Pisownik

Month: marzec, 2019

Miałam dziś taki sen

Pozwoliłam sobie dziś na marzenie.

Budzimy się razem w łóżku, Ty budzisz się wcześniej, opierasz głowę na swojej dłoni i wpatrujesz się we mnie.

Myślisz – ale się cieszę, że Ciebie mam.

To myśl tak potężna, że słyszę ją na falach dźwiękowych, które odbijają się ode mnie.

Budzi mnie Twoja obecność i Twój uśmiech.

Pozwalasz mi się pokręcić, pomarudzić, zachęcasz mnie, żebym wstała.

Zachęcasz mnie kawą i śniadaniem, które przygotujesz. Wiesz jak to zrobić!

Wypijamy jedną, wspólną kawę. Nigdy nie wypiłam przecież całego kubka, zawsze dopijasz to, co zostawię.

Rozstajemy się na długich 10 godzin. Pracujemy, zarabiamy pieniądze, jesteśmy najlepsi jak potrafimy w tym, co robimy.

Tęsknimy za sobą.

Czasem ja, a niekiedy Ty wyślesz wiadomość – Myślę o Tobie.

Ależ to potrafi rozgrzać, kiedy jest zimno. Ostudzić emocje, kiedy jest nerwowo. Dać siłę, żeby wstać, kiedy brakuje sił.

Nie możemy doczekać się siebie.

Wspólnie jemy kolację. Opowiadamy sobie jak minął dzień. Jesteśmy ciekawi każdego szczegółu.
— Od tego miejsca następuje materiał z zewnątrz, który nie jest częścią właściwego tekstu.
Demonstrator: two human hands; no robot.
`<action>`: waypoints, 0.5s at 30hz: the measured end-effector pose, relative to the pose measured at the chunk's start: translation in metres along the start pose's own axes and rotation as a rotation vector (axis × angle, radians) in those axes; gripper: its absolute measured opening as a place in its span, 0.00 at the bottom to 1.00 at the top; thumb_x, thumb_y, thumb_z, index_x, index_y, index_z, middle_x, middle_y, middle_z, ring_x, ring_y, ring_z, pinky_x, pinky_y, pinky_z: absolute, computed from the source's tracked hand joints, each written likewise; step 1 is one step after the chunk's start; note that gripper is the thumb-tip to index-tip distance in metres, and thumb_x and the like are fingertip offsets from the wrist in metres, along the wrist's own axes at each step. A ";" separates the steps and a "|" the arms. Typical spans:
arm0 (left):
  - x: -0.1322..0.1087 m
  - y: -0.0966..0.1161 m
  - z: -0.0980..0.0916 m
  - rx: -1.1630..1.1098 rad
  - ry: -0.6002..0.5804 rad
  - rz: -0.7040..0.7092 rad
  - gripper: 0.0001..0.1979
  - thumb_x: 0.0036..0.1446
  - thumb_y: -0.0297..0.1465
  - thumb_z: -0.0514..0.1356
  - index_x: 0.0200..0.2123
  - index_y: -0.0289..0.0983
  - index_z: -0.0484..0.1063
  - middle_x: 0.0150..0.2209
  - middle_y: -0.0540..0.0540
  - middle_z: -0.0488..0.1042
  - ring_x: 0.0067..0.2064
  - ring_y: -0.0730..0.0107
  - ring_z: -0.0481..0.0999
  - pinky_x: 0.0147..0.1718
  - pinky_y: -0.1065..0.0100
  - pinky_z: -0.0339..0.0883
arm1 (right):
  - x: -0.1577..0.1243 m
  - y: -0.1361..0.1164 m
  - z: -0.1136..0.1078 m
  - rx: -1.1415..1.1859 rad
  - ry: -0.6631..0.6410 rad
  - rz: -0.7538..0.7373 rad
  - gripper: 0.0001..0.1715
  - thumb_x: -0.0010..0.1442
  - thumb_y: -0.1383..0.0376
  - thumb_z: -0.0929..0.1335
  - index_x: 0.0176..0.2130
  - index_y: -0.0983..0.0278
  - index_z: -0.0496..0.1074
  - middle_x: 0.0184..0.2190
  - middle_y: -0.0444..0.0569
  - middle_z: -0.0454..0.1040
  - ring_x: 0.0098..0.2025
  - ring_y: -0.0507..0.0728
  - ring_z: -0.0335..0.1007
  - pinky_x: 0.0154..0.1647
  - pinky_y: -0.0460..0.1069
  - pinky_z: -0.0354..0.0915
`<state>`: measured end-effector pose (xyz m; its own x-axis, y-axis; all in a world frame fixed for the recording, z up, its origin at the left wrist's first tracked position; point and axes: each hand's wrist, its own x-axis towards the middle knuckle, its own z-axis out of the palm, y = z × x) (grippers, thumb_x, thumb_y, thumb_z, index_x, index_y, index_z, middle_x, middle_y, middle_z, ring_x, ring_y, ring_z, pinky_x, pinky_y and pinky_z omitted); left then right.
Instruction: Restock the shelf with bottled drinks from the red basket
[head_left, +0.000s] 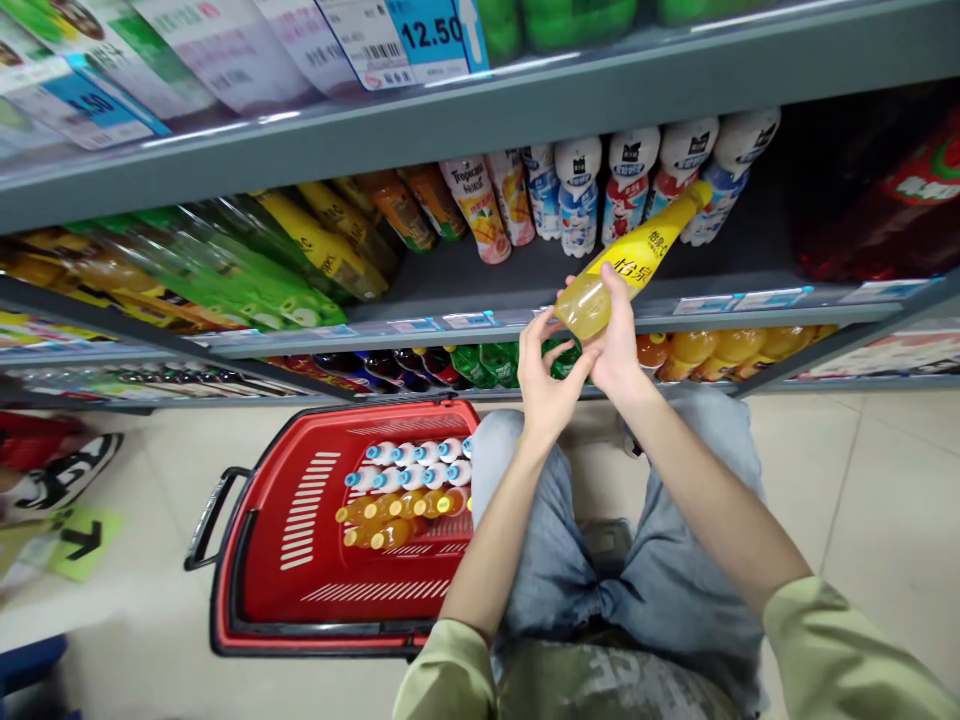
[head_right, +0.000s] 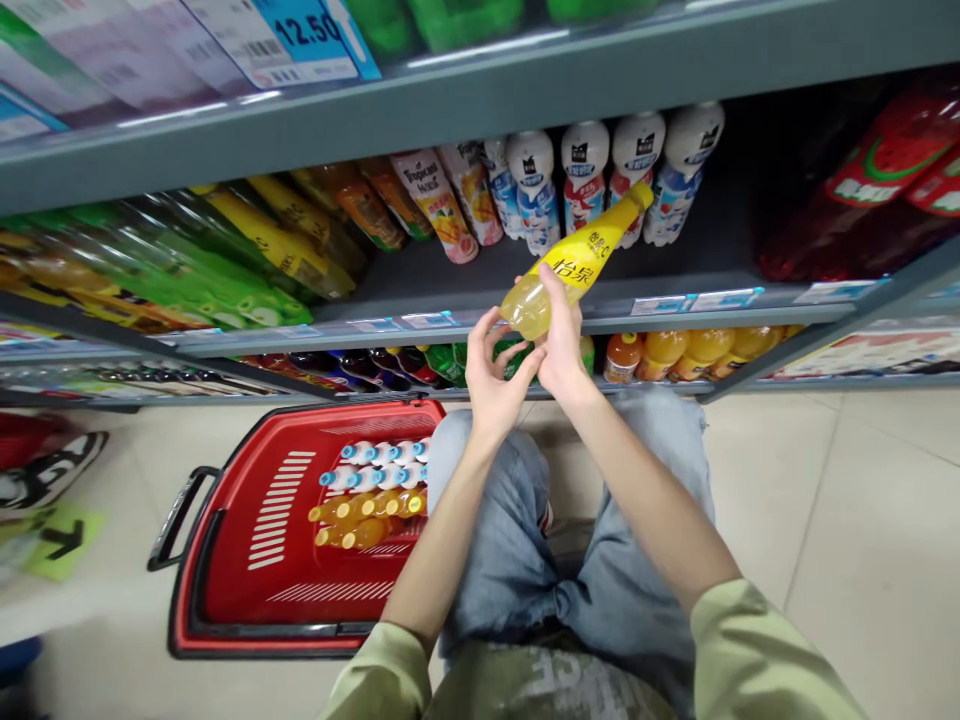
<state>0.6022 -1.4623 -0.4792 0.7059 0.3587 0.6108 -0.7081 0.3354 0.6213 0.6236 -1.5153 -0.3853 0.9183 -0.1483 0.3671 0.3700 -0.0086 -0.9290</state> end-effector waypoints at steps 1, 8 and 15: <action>0.000 -0.001 0.000 -0.011 0.016 -0.011 0.35 0.57 0.44 0.72 0.64 0.51 0.63 0.67 0.41 0.63 0.63 0.56 0.71 0.55 0.60 0.77 | -0.004 0.000 0.003 0.022 0.014 0.008 0.35 0.61 0.40 0.64 0.54 0.61 0.67 0.51 0.55 0.77 0.51 0.62 0.79 0.45 0.55 0.78; 0.004 -0.008 -0.008 -0.112 0.067 -0.156 0.36 0.51 0.48 0.74 0.59 0.48 0.64 0.61 0.41 0.70 0.57 0.62 0.77 0.52 0.63 0.77 | -0.016 0.000 0.012 -0.001 -0.053 -0.108 0.33 0.52 0.47 0.76 0.50 0.60 0.69 0.47 0.50 0.78 0.46 0.59 0.79 0.48 0.53 0.76; 0.002 -0.004 -0.006 -0.255 -0.041 -0.292 0.38 0.51 0.53 0.72 0.60 0.46 0.65 0.52 0.42 0.77 0.54 0.60 0.81 0.54 0.60 0.74 | -0.003 -0.021 -0.003 -0.256 -0.064 -0.207 0.33 0.67 0.39 0.60 0.58 0.57 0.67 0.52 0.51 0.77 0.57 0.62 0.75 0.53 0.57 0.75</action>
<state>0.6064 -1.4582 -0.4839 0.8748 0.1832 0.4484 -0.4556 0.6258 0.6331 0.6124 -1.5175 -0.3673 0.8375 -0.0553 0.5436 0.5093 -0.2814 -0.8133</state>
Dopytujemy się i domagamy się siebie.

Jesteśmy spokojni, ponieważ było nam dane obudzić się razem, a teraz będzie nam dane położyć się znowu razem.

Żeby bezpiecznie przespać noc. Ja osłonię Ciebie, a Ty pokonasz wszystkie nasze koszmary.

O nic się nie martw! Powtórzysz to dwa razy ściszając głos i zasypiając obok.

Pogłaskasz mnie po policzku wyjątkowo. Będę zaopiekowana. Będę szczęśliwa.

Takie miałam dziś marzenie.

1939

Gdyby był lipiec 1939 nosiłabym długą spódnicę i białą bawełnianą koszulkę na ramiączkach.

Włosy byłyby luźno spięte, a na stopach drewniane koturny.

Makijaż nude. Zresztą! Jakie znaczenie ma makijaż.

Za 60 dni, o 6 rano skończy się pewność.

Pewność przyszłości, prawdy, przyjaźni. Dlatego musimy się spieszyć!

Wstawaj leniuchu! Już 12-sta godzina, nie zakrywaj się kołdrą, zaraz odsłonię świat za oknem i spojrzymy przed siebie.

Musimy się spieszyć!

Musimy zdążyć odrobić lekcje z wszystkich znanych nam uczuć wzajemnych, tych dobrych i złych.

Kochaj mnie mocno, pożądaj gorliwie, odwracaj się za mną, kiedy idę do pracy, żeby zapamiętać mnie dokładanie taką, jaka jestem.

Wieczorem wyplątuj mi opaskę z włosów i rysuj palcami linię od obojczyków, kości klatki piersiowej, wzdłuż pępka do bioder.

A potem powtórz to wszystko, tylko całym sobą i przygarnij mnie, ponieważ bardzo tego potrzebuję.

Spiesz się! Inaczej przegram tę wojnę i zginę od swojego największego wroga – Samotności.

Nie zawieram paktów, nie podpisuję konwencji.

Z nikim nie idę na żaden układ. Nie znam się na tym. Próbuję liczyć na Ciebie. Będziesz moim schronem, kiedy nas zaatakują? Lotnią, którą odlecimy, żeby być ponad to?

Musimy się spieszyć, niszczeję od wojen. Boli mnie brzuch. I mam suchą cerę. Którędy prowadzi droga do schronu?